Small Step or Giant Leap?

This iconic image of Earthrise over the Moonscape reveals the dynamic complexity of the living Earth contrasting starkly with the static simplicity of the dead Moon. The feeling of fragility that this picture evokes sounds a warning bell for us – “Death is Irreversible and Life is not Inevitable”. In reality this image was a small technical step that created a giant cultural leap.

And so it is with much of Improvement Science – the perception of the size of the challenge changes once the challenge is overcome. With the benefit of hindsight it was easy, even obvious – but with only the limit of foresight it looked difficult and obscure.  Our ability to challenge, learn and adopt a new perspective is the source of much gain and much pain. We gain the excitement of new understanding and we feel the pain of being forced to face our old ignorance.  Many of us deny ourselves the gain because we cannot face the pain – but it does not have to be that way. We have a tendency to store the pain up until we are forced to face it – and by this means we create what feel like insurmountable barriers to improvement.  There is an alternative – bite sized improvement – taking small steps towards a realistic goal that is on a path to our distant objective.  The small-step method has many advantages – we can do things that matter to us and are within our circle of influence; we can learn and practice the skills in safety; and we can start immediately.

In prospect it will feel like a giant leap and in retrospect it will look like a small step – that is the way of Improvement Science – and as our confidence and curiosity grow we take bigger steps and make smaller leaps.  

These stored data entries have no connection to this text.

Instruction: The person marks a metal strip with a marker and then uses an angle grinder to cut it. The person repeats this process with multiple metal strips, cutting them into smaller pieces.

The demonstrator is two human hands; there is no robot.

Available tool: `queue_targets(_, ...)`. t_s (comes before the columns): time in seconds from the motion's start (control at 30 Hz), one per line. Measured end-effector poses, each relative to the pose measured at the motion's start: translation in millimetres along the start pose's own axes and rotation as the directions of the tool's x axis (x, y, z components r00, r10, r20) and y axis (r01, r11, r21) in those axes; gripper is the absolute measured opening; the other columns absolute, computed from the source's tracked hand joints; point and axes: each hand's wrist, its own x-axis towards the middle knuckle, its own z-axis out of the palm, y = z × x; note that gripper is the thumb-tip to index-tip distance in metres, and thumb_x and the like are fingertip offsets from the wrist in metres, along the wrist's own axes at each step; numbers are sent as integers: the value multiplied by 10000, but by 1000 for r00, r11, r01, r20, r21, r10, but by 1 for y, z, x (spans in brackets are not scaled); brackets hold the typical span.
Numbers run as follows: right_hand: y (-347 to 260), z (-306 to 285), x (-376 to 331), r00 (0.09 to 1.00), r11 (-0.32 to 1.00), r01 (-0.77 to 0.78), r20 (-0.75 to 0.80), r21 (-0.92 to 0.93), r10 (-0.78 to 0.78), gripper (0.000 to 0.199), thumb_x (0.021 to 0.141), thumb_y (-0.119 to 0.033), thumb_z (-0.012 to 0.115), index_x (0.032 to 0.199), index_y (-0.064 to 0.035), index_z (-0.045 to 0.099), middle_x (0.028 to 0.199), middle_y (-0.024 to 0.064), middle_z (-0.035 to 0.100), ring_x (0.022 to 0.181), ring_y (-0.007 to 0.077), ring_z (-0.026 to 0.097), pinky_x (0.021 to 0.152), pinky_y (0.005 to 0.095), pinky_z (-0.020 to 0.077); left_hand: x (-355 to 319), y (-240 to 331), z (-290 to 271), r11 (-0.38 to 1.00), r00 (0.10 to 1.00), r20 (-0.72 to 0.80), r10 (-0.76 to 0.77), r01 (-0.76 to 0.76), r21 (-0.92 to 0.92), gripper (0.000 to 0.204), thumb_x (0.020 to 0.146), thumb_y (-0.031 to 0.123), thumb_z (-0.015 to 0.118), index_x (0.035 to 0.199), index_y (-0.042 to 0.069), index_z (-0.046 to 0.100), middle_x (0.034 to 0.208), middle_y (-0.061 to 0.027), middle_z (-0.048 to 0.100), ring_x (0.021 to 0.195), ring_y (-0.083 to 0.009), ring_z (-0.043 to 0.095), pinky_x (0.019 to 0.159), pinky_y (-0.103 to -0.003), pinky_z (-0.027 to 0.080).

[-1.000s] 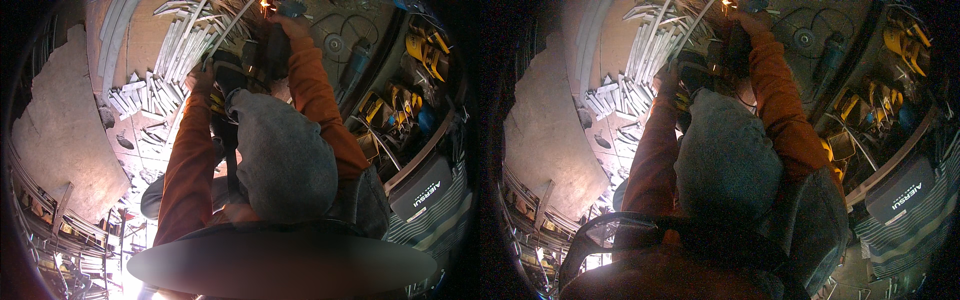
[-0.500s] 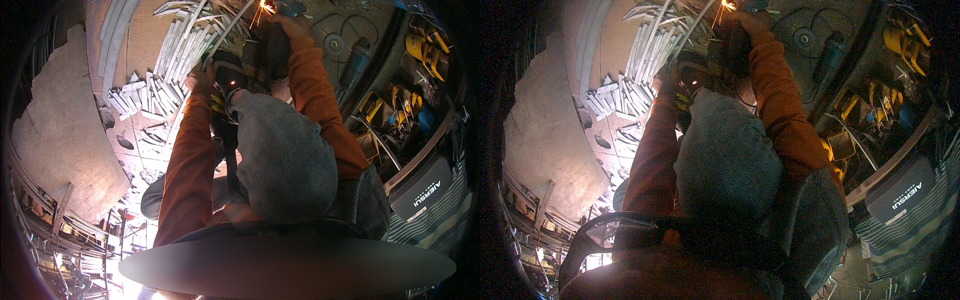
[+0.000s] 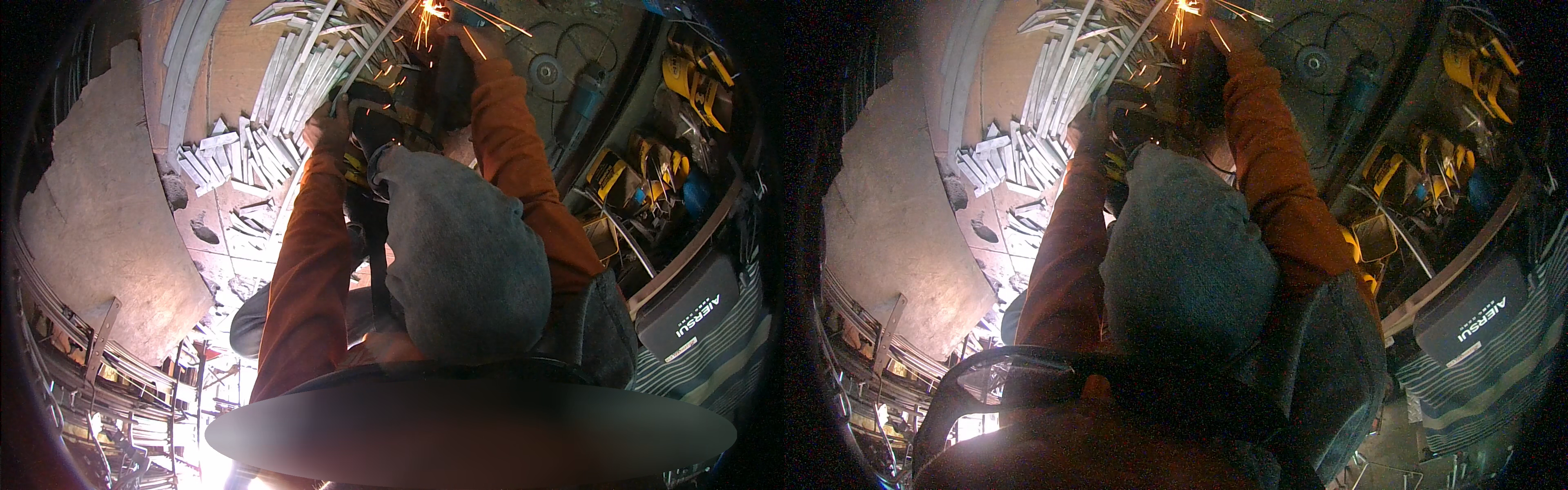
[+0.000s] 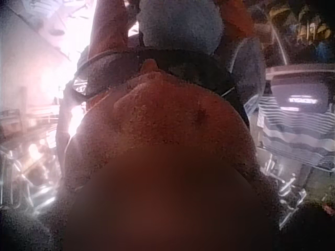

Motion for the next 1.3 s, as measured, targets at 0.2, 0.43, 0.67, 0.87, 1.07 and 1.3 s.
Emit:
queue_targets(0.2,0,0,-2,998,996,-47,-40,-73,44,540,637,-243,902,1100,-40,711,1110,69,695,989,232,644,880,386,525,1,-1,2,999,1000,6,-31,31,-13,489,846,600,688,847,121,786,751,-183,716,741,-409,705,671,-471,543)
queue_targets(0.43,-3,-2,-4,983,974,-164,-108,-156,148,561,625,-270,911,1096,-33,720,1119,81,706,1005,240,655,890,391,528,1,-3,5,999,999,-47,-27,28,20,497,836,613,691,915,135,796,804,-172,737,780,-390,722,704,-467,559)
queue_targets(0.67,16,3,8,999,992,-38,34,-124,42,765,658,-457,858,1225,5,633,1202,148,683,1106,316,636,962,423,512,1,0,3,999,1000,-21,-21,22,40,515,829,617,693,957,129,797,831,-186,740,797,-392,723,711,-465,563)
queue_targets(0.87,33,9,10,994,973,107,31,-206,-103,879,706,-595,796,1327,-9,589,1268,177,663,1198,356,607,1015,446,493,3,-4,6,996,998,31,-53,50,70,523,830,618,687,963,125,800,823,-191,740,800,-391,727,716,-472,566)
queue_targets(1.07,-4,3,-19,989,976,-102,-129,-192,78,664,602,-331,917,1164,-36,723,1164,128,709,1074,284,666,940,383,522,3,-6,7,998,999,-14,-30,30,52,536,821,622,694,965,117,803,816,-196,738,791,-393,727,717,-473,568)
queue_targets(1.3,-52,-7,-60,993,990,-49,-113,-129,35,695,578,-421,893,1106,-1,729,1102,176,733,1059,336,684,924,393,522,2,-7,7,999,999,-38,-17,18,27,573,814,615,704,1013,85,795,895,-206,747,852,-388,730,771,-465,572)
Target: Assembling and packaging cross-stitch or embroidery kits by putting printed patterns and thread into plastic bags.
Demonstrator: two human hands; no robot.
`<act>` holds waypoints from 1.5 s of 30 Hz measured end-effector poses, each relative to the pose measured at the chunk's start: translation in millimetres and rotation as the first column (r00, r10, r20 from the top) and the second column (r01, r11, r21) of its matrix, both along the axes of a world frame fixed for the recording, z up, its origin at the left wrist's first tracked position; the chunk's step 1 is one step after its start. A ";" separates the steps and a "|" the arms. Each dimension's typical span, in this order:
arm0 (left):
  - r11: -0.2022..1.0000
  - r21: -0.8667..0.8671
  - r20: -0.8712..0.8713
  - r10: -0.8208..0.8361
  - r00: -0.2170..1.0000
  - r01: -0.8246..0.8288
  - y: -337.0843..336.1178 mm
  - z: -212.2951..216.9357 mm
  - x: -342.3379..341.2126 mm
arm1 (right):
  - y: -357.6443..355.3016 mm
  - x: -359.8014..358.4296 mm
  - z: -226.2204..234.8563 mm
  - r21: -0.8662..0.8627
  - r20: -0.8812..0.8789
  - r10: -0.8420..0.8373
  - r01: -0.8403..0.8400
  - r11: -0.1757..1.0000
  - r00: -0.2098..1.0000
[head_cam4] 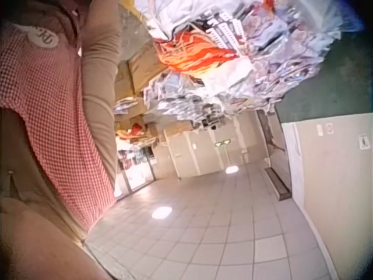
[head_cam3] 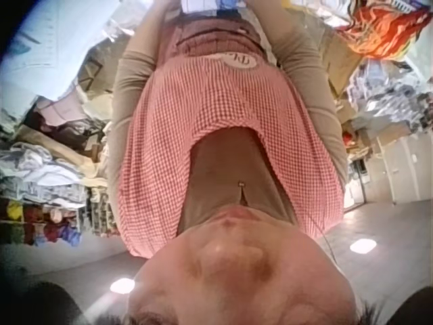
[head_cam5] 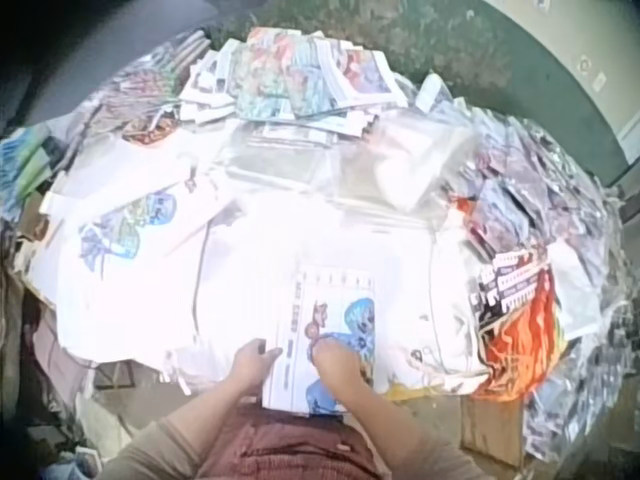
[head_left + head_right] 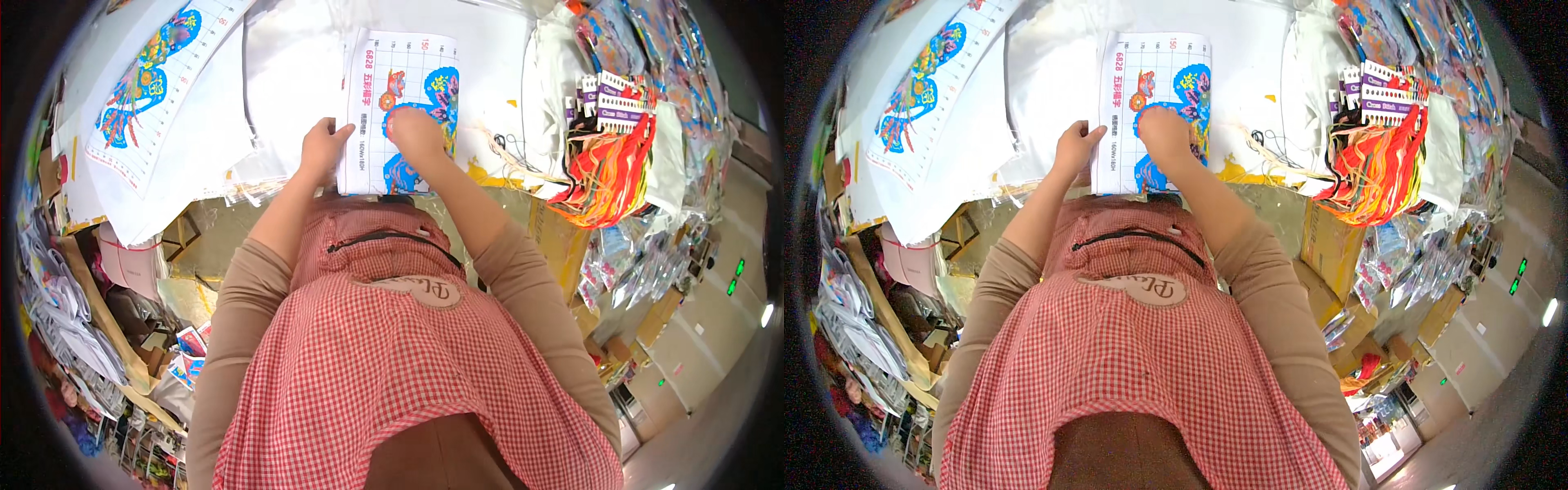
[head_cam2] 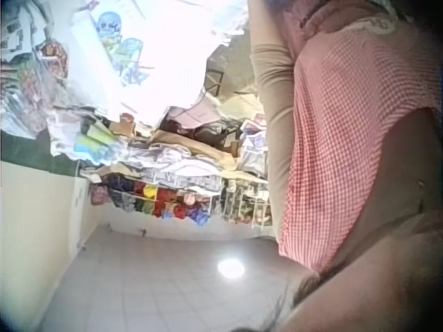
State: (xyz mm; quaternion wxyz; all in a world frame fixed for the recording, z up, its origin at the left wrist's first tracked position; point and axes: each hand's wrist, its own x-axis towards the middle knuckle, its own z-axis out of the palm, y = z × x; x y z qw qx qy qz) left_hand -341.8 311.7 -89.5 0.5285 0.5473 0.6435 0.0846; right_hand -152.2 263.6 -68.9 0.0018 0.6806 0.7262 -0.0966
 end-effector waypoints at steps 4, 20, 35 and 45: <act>0.994 0.109 -0.053 -0.003 0.999 0.009 -8.6 -9.2 -9.7 | -7.0 -3.4 15.6 -0.115 -0.415 -0.221 0.190 0.975 0.882; 0.637 0.667 -0.001 -0.519 0.855 0.387 -24.3 50.5 17.4 | -54.2 -11.3 23.2 -0.330 -0.755 -0.414 0.251 0.910 0.508; 0.921 0.375 0.132 0.054 0.990 -0.100 92.5 47.8 3.8 | -39.5 -9.7 57.3 -0.290 -0.787 -0.453 0.398 0.871 0.419; 0.363 0.824 -0.522 0.190 0.831 0.435 293.6 36.0 -47.9 | -69.0 -15.7 62.8 -0.257 -0.617 -0.585 0.567 0.782 0.527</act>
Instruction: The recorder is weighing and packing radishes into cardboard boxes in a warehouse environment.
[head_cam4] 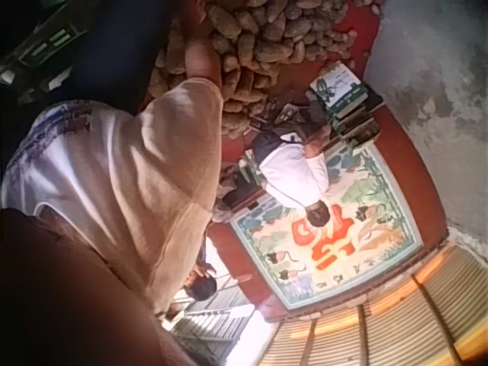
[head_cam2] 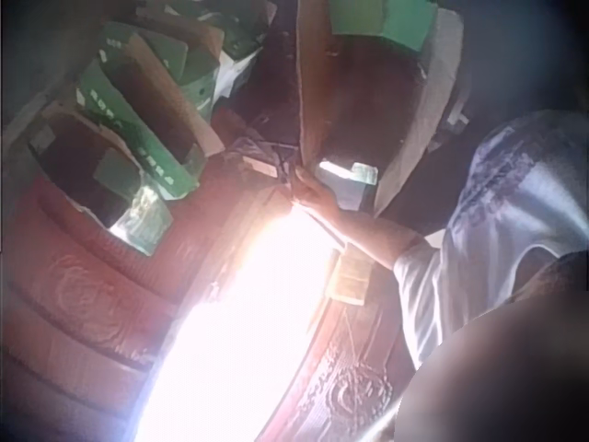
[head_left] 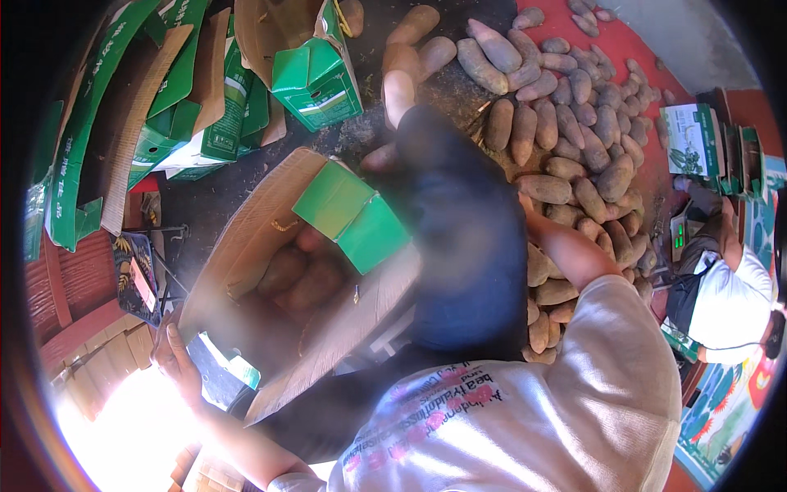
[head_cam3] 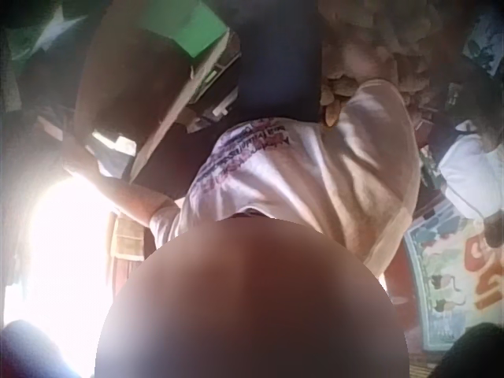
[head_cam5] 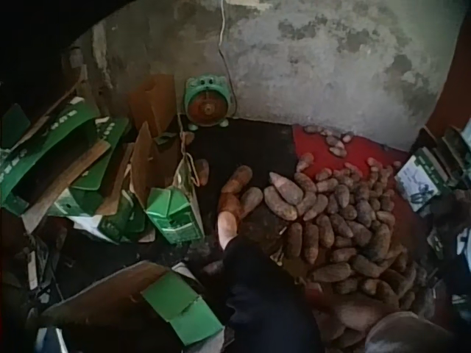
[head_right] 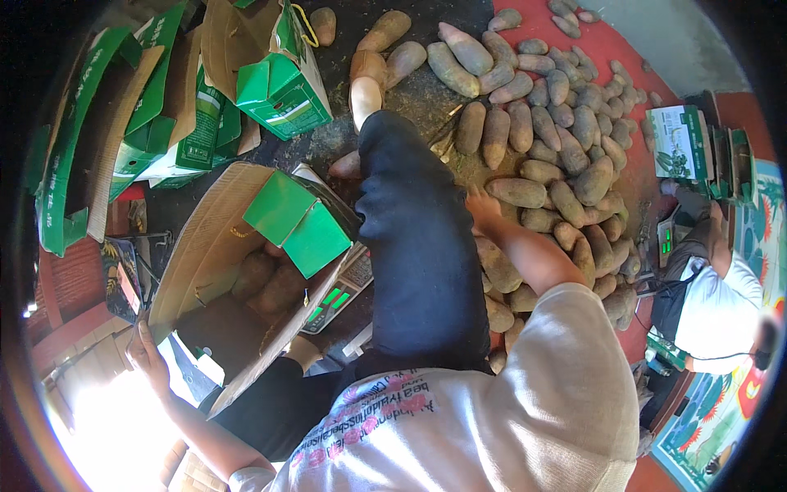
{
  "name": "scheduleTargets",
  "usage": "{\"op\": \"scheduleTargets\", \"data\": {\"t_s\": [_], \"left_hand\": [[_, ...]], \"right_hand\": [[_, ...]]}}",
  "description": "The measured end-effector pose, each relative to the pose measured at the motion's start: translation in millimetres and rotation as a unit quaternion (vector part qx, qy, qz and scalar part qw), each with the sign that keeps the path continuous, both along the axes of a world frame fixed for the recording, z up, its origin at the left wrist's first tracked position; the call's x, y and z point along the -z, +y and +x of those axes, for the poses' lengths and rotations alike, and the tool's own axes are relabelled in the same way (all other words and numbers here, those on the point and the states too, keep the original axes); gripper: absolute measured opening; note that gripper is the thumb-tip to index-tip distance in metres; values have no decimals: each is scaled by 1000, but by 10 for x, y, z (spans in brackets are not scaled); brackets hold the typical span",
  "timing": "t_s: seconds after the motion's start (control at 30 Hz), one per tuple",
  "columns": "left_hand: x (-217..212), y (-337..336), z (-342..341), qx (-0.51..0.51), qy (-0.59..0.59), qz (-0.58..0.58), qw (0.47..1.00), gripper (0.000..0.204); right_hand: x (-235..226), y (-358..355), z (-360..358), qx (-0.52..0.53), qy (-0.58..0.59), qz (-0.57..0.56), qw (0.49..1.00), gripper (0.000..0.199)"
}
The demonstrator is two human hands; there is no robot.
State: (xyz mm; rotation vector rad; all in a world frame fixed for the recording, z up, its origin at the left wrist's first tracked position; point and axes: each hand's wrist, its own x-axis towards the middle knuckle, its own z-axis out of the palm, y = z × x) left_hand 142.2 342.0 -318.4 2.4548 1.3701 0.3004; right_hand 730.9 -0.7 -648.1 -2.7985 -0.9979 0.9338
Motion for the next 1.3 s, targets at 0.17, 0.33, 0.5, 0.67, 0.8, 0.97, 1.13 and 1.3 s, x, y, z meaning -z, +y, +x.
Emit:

The “Qualigence, Quantigence and Synergence” blopic has generated some interesting informal feedback and since being more attuned to this concept I have seen evidence of it at work in practice. My own reflection is that synergence does not quite hit the spot because syn-erg-gence can be translated as “knowing how to work together” and from this small niggle a new word was born – synigence – which I feel captures the concept better. It is an improvement. 

Improvement Science always considers a challenge from three perspectives – quality, delivery and quantity. The delivery dimension involves time and can be viewed both qualitatively and quantitatively.  The pure qualitative dimension is the subjective experience (feelings) and the pure quanitative dimension is the objective evidence (facts) – very often presented in the Universal Language of Money (ULM). The diagram attempts to capture this idea of three perspectives and that there is common ground between all three;  the soil in which the seeds of improvement take root. There is more to it though – this common ground/vision/goal/sense does not look the same from different perspectives and for synergy to develop the synigent facilitator needs to be capable of translating the one vision into three languages. It is rather like the Rosetta Stone an ancient Egyptian grandiorite stele inscribed with a decree issued at Memphis, Egypt in 196 BC on behalf of King Ptolemy V. The decree appears in three scripts: Ancient Egyptian hieroglyphs, Demotic Egyptian script, and Ancient Greek and, as it presents essentially the same text in all three scripts, it provided the key to the modern understanding of Egyptian hieroglyphs.  With this key the wisdom of the Ancient Egyptians was unlocked.

My learning this week is that this is less on an exercise in how to influence others and more of an exercise in how to influence oneself and by that route the sum can become greater than the parts.  Things that looked impossible for either working alone (or more often in conflict) now become not only possible but also inevitable.  Once we have seen we cannot forget – and once we believe we cannot understand that it is not obvious to everyone else: and there lurks a trap for the unsynigent – it is not obvious – if it were we would have seen it sooner ourselves.